I was born on Shaw Air Force Base in Sumter, South Carolina, then lived a while in Fayetteville, North Carolina, before moving, at the age of 5, to Walnut, NC. I graduated from Madison High School in 1977. After a brief time in college, I spent the most of the 1980s in Nashville, Tennessee, working as a songwriter and playing in a band. I spent most of the 1990s in school and now teach at a university in Tennessee. My household includes wife and son and cat. In South Carolina I have a son, daughter-in-law and two granddaughters.

Wednesday, August 24, 2011

What follows is an excerpt from an article appearing in the May 1830 issue of an American journal called Western Monthly. The context of the article is an attempt to refute exaggerated negative impressions of all things American appearing in the British periodicals of the time. (Sorry about the archaic gendered language.)

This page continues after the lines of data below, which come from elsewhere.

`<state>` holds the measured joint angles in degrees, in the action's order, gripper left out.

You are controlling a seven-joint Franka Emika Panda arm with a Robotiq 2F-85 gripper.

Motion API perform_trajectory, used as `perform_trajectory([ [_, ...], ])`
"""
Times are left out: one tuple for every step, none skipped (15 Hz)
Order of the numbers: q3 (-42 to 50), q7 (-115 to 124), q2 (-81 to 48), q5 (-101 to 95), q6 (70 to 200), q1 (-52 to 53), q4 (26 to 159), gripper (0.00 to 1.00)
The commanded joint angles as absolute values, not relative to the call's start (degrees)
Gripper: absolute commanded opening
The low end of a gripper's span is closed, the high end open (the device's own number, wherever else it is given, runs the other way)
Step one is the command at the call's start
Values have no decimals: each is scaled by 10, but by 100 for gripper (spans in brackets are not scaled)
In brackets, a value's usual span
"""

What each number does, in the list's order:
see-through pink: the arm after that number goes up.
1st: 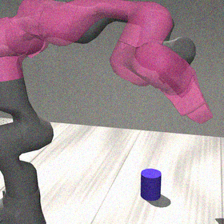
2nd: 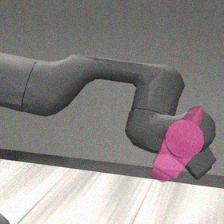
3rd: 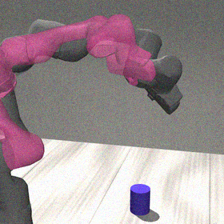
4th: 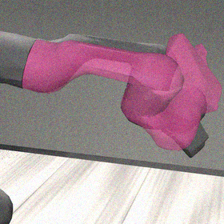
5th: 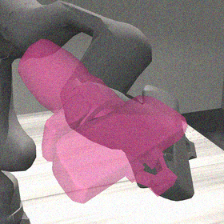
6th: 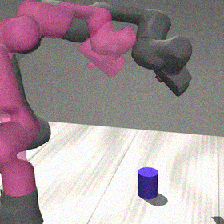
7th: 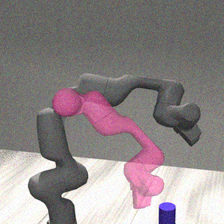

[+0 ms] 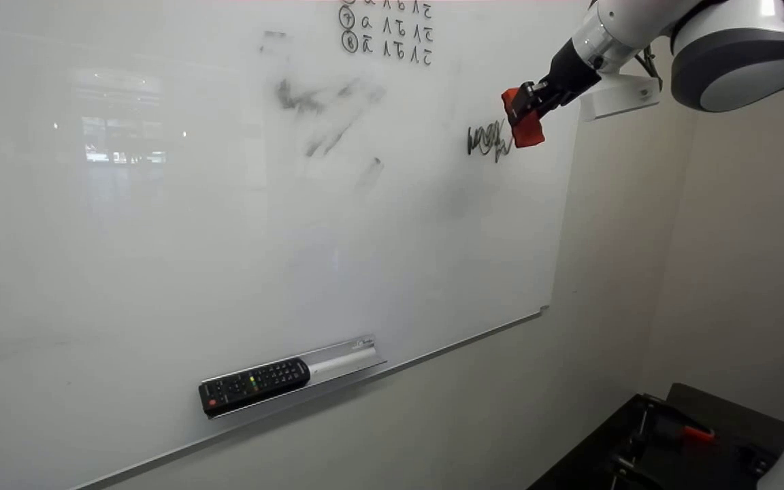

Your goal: Pick the eraser and rub off the contents on the whiteboard

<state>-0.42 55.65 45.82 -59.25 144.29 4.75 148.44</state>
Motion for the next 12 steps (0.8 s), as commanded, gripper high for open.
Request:
perform_trajectory([
  [28,493,461,-563,1501,17,1482,30],
  [36,478,460,-559,1521,7,1482,30],
  [44,458,458,-548,1536,0,1482,30],
  [44,443,457,-542,1548,-14,1481,30],
  [44,431,455,-537,1561,-28,1483,30],
  [39,419,455,-533,1567,-43,1484,30],
  [33,409,454,-531,1574,-58,1485,30],
  [54,429,453,-570,1568,-41,1482,30],
  [53,432,450,-583,1578,-55,1482,30],
  [50,447,446,-605,1591,-69,1481,30],
  [52,458,442,-620,1603,-76,1481,30],
  [55,484,435,-640,1628,-91,1481,30],
])
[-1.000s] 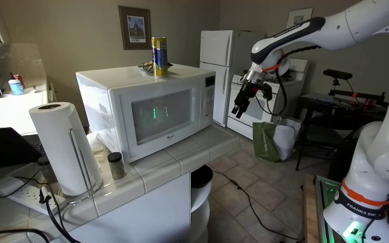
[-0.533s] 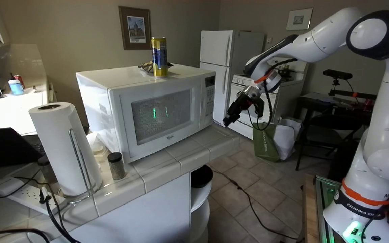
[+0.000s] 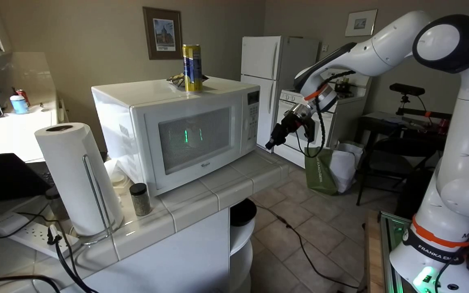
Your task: Open the microwave door.
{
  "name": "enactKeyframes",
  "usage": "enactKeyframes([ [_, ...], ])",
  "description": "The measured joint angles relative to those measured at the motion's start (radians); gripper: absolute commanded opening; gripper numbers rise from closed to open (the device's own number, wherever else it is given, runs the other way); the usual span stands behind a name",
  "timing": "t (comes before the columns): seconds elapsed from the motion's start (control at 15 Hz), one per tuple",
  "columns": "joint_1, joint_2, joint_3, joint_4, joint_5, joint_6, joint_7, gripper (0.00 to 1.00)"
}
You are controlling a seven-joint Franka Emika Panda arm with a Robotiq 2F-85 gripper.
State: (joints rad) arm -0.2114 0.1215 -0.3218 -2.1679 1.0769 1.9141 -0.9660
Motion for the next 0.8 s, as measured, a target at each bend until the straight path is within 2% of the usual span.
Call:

Though in travelling through our land, little interest or excitement is seen in any thing, but electioneering and politics; that is on the surface of society, although the columns of our newspapers are occupied with little else, we know, that there is in our country a numerous body of men, isolated though they may be, and personally unknown to each other, who view this order of things with the deepest regret; who would rejoice to see a regard for literature, the fine arts, the lesser morals, and the charities of life, replace this barbarous and Gothic public taste, this relish born in a tavern, nourished with whiskey, and developed and matured in the electioneering arena. If these men, who would rejoice to see another and an infinitely higher interest excited among us, could know each other, and become possessed of each other's views, and could unite their bearing and influence, they would not be without their effect, in kindling a better excitement, a more refined national taste. We know, that there are thousands of the most talented and respectable men, who are worn out, and disgusted with the nauseating and incessant clatter of electioneering and politics. Would, that their voices could be heard, that their influence could be felt, and that we had a great national society, to keep peace, and put down babblers and demagogues; and that papers, which inculcate literary taste, and diffuse literary information, and a regard to the lesser morals, and the domestic charities, could come into favor, instead of the thousand vehicles of fierce and noisy politics.